Married October 1, 1840.
Nov. 9.--In Boston, Mass., Rev. William Croswell, D. D., aged 47. He was born at Hudson, N. Y., Nov. 7, 1804, and was graduated at Yale College in 1822. He was ordained priest, and was instituted Rector of Christ's Church, Boston, Mass., in June, 1829, by Bishop Griswold. Four years he ministered as Rector of St Peter's Church, Auburn, N. Y. In 1844 he was called to the rectorship of the Church of the Advent in Boston, which office he sustained at the time of his death. He was a man of eminent ability, piety, modesty, and worth, and his poetical productions are of a high order of merit.
—The American Almanac and Repository of Useful Knowledge, for the Year 1853 (Boston: Little, Brown and Co.), 1853, p. 334.
Provided by Fag contributor Sharon Savage Smith.
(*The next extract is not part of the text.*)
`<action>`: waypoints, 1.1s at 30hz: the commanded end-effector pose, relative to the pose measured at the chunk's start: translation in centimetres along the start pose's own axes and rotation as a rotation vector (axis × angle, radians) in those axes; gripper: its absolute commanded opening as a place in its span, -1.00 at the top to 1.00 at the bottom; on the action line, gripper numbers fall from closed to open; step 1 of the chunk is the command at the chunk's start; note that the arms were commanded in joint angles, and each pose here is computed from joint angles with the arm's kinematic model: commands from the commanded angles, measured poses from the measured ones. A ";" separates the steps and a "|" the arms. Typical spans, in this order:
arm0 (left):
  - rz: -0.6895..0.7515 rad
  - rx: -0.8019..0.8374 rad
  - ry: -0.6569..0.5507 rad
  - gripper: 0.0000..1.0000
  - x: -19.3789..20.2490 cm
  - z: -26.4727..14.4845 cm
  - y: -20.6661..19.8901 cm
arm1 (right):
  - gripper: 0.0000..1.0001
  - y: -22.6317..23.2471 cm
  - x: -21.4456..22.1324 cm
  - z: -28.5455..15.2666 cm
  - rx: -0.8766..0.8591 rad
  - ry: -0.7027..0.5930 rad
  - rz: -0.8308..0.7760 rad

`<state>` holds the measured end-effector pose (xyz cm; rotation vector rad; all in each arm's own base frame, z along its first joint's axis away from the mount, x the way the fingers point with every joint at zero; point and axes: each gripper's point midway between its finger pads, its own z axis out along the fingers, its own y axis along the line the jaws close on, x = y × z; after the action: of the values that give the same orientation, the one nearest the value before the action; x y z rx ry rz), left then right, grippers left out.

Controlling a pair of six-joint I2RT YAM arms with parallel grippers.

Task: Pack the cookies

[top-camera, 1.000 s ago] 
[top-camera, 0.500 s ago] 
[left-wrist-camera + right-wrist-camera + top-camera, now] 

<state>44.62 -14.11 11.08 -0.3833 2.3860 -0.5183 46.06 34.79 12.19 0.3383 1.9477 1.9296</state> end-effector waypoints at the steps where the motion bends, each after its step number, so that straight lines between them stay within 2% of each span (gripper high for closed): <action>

YALE COLLEGE, CLASS OF 1822
WILLIAM CROSWELL, the next younger brother of the preceding [Sherman Croswell], was born in Hudson, New York, on November 7, 1804.
He taught a select school, with his brother, for a few months after graduation in New Haven; and then, being still very young, spent nearly four years in desultory reading, in short tours, and in repeated attempts to decide on a profession.
At length, in October, 1826, he entered the General Theological Seminary in New York. He had already shown much promise as a writer, and early in 1827, partly on account of impaired health, he was induced to remove to Hartford, and while still pursuing his studies, to act as assistant editor of a new religious weekly, the Episcopal Watchman. These duties fully occupied his time, until his admission to Deacon's orders by Bishop Brownell in New Haven, on January 25, 1829.
On June 24, 1829, he was instituted Rector of Christ Church, Boston, and on the same day was ordained Priest by Bishop Griswold.
After eleven years of quiet, effective service, he resigned his charge, in June, 1840, to accept a call to the rectorship of St. Peter's Church, Auburn, New York, where he began his work in August. On October 1 he was married to Amanda, daughter of Silas P. and Mary (Adams) Tarbell, of Boston.
The climate of Auburn proved trying to his own health and to that of his family; so that in September, 1844, he was led to resign his cure, in view of an invitation to return to Boston, to become the first Rector of the Church of the Advent, a new enterprise in the northwestern part of the city, with free sittings, designed to reach the poor, which began its services in December. Here he remained through life, greatly admired and beloved, though at variance with his Bishop, on account of his advanced practices. The honorary degree of Doctor of Divinity was conferred on him by Trinity College in 1846.
After a long struggle with ill health, he died very suddenly, from the rupture of a blood-vessel of the brain, just at the close of a service in his church, on November 9, 1851, at the age of 47.
His wife survived him, with one daughter, another having died in infancy. Mrs. Croswell died in 1880.
Dr. Croswell was a graceful writer, and his hymns and other poems are highly esteemed. His father published in 1853 an interesting Memoir of his life, including his poetical writings; and another collection of his poems was edited by the Rev. Dr. Coxe in 1861.
—Franklin Bowditch Dexter, Biographical Notices of Graduates of Yale College (New Haven, Connecticut, 1913), pp. 90-91.